*WORK ORDER*.
The word "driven" marks the lines you need; copy each of them from the data.

§

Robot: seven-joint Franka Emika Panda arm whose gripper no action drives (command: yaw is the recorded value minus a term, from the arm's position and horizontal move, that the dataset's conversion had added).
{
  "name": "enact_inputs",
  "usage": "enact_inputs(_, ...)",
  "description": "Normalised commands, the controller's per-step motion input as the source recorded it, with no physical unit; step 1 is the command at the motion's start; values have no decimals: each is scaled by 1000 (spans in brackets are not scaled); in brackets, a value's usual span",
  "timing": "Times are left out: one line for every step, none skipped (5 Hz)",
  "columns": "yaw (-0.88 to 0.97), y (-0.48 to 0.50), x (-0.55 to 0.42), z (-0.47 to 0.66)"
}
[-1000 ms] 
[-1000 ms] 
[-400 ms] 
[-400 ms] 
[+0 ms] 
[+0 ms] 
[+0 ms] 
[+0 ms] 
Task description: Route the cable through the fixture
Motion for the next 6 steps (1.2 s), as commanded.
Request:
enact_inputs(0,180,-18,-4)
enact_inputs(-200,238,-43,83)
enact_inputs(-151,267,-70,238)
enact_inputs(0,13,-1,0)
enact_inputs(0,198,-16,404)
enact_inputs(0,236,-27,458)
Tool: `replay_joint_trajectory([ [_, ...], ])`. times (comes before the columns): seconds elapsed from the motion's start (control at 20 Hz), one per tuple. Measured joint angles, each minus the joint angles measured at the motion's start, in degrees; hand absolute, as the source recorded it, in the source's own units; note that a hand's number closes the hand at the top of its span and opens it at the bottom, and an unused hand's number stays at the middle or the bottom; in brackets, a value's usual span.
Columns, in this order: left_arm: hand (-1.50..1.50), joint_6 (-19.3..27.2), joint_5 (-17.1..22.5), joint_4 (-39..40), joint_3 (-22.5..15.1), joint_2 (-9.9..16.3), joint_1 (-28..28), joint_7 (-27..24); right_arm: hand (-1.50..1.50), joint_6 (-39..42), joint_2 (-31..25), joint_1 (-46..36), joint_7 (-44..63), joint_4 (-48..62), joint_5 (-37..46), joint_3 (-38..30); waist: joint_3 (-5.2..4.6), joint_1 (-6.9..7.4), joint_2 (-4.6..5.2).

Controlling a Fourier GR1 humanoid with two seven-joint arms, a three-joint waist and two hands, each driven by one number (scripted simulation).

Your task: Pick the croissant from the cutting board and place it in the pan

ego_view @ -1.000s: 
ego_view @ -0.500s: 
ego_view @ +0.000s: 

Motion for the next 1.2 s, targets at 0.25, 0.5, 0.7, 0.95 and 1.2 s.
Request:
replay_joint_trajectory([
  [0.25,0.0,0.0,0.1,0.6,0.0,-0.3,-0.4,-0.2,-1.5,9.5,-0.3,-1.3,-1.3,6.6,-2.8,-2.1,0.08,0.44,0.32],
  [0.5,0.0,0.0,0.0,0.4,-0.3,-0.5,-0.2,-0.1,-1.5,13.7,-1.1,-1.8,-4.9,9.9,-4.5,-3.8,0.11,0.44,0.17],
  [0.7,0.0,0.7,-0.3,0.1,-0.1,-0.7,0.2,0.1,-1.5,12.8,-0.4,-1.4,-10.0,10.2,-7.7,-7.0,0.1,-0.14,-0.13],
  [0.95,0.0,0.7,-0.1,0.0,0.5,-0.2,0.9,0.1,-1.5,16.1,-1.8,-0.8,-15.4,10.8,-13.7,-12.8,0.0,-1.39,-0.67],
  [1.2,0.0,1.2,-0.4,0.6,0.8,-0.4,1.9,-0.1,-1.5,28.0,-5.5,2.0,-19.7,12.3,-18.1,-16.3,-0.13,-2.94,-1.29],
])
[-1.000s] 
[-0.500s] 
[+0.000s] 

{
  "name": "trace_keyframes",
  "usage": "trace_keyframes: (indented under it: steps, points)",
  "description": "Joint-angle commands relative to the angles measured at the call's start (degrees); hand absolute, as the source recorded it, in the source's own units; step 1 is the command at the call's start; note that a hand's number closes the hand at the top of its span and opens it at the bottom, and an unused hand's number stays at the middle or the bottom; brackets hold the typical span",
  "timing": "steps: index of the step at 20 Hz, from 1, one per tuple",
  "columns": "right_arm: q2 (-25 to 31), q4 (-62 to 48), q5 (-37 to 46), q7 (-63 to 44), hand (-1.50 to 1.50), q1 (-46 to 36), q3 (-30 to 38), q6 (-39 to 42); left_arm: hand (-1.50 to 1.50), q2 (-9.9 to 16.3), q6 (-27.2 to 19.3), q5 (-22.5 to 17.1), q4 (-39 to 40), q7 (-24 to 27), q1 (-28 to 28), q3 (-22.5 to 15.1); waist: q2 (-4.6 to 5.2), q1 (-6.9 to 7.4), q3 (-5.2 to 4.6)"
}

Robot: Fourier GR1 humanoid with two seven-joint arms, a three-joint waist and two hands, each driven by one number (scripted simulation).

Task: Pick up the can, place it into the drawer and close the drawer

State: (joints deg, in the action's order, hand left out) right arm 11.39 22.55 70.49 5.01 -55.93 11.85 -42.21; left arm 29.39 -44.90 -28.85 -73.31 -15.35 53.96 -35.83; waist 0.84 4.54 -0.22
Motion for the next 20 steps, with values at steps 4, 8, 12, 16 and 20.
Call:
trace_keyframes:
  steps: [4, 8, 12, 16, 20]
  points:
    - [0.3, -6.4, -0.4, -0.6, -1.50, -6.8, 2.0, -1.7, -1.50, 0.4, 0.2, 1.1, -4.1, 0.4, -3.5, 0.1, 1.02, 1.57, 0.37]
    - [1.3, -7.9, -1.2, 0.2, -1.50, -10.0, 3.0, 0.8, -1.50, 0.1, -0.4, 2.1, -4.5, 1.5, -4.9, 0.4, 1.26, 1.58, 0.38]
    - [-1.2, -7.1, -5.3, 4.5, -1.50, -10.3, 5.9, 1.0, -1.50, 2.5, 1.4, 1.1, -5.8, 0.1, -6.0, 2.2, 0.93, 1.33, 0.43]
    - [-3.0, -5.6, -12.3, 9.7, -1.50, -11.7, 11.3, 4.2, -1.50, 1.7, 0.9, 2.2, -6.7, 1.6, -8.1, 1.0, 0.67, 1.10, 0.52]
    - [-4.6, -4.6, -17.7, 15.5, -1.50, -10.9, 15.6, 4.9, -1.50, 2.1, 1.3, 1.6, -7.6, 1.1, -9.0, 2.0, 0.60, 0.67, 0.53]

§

*WRITTEN ANSWER*.
Controlling a Fourier GR1 humanoid with two seven-joint arms, a three-joint waist and two hands, each driven by one number (scripted simulation).
Robot: Fourier GR1 humanoid with two seven-joint arms, a three-joint waist and two hands, each driven by one number (scripted simulation).

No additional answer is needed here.